Brook Martin

Personal information
- Full name: Brook Martin
- Born: 27 March 1981 (age 45) Southport, Queensland, Australia

Playing information
- Height: 185 cm (6 ft 1 in)
- Weight: 91 kg (14 st 5 lb)
- Position: Wing, Centre
Club
| Years | Team | Pld | T | G | FG | P |
| 2000 | Melbourne Storm | 1 | 0 | 0 | 0 | 0 |
- Source:

= Brook Martin =

Australian rugby league footballer

Brook Martin (born 27 March 1981) is an Australian former professional rugby league footballer who played in the 2000s. He played in the National Rugby League (NRL) for the Melbourne Storm in 2000.

==Playing career==
Martin did not play any junior club rugby league, instead playing for his school Christian Outreach College, where he excelled in athletics, especially hurdles. He was 110m hurdles Queensland schoolboys champion in 1997. In 1998, he finished third and decided to focus on rugby league, joining Easts Tigers, eventually making his senior debut in 2000.

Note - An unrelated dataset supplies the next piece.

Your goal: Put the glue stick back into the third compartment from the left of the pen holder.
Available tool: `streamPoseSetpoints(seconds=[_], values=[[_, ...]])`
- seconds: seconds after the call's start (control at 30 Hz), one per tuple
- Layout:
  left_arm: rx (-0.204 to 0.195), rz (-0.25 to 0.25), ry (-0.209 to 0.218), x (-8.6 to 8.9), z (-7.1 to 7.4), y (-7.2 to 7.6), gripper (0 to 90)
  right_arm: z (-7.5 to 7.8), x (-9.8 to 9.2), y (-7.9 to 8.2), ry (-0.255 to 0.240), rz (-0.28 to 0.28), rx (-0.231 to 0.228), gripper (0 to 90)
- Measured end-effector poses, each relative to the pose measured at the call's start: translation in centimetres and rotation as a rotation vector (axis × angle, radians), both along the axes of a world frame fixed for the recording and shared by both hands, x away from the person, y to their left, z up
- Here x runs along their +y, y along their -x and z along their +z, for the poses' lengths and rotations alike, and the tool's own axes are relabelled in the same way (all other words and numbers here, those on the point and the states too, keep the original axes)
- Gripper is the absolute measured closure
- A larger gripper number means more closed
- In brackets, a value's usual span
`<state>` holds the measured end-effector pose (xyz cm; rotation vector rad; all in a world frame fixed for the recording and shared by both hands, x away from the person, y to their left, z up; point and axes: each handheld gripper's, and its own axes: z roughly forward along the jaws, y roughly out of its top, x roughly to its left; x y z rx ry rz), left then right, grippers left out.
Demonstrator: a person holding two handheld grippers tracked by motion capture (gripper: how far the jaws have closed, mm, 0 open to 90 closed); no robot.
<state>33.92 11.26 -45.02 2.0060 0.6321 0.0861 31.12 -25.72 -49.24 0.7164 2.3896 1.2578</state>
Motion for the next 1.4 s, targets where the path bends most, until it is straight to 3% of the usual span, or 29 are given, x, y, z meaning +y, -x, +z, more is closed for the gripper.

He made his NRL debut in 2000 for the Melbourne Storm against Parramatta, playing on the . Martin was playing for Easts Tigers in 2000, but was drafted in by Melbourne to cover injuries and representative selections. He would go on to score 22 tries in 22 appearances for Easts in the Queensland Cup, transferring to Melbourne at the end of the 2000 season on a two-year contract.

Selected for the Junior Kangaroos at the end of the 2000 season, Martin's NRL career stalled as he didn't add to his single NRL appearance for Melbourne.